__Exercise instructions__: Would you please copy each line of the data in which the string "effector" occurs?

__Recorded information__:
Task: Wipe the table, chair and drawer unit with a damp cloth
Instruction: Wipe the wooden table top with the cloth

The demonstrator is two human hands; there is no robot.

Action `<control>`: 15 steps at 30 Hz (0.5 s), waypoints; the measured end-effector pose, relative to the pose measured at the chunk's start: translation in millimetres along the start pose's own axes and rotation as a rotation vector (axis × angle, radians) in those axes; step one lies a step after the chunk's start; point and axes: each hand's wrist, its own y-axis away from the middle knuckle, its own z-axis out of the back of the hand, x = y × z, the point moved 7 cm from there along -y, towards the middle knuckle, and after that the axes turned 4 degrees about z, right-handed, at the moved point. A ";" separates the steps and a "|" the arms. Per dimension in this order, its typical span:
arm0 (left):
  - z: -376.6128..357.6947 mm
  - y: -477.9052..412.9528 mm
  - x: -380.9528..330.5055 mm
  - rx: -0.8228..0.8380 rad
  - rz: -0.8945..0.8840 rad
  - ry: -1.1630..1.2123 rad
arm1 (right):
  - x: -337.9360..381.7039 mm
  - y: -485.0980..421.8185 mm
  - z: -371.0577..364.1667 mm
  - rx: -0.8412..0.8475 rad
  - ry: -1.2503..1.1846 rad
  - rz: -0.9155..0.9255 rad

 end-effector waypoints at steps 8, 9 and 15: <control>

__Result of the task__:
Action `<control>`: 15 steps at 30 Hz (0.5 s), waypoints; the measured end-effector pose, relative to the pose measured at the chunk's start: translation in millimetres along the start pose's own axes and rotation as a rotation vector (axis × angle, radians) in those axes; step one lies a step after the chunk's start; point and axes: each hand's wrist, its own y-axis away from the middle knuckle, its own z-axis out of the back of the hand, x = y × z, the point moved 7 cm from there along -y, towards the middle knuckle, and after that the axes turned 4 degrees about z, right-handed, at the moved point. A ";" separates the steps and a "|" the arms. Per dimension in this order, its typical span:
 end-effector waypoints at steps 8, 9 and 15: <control>

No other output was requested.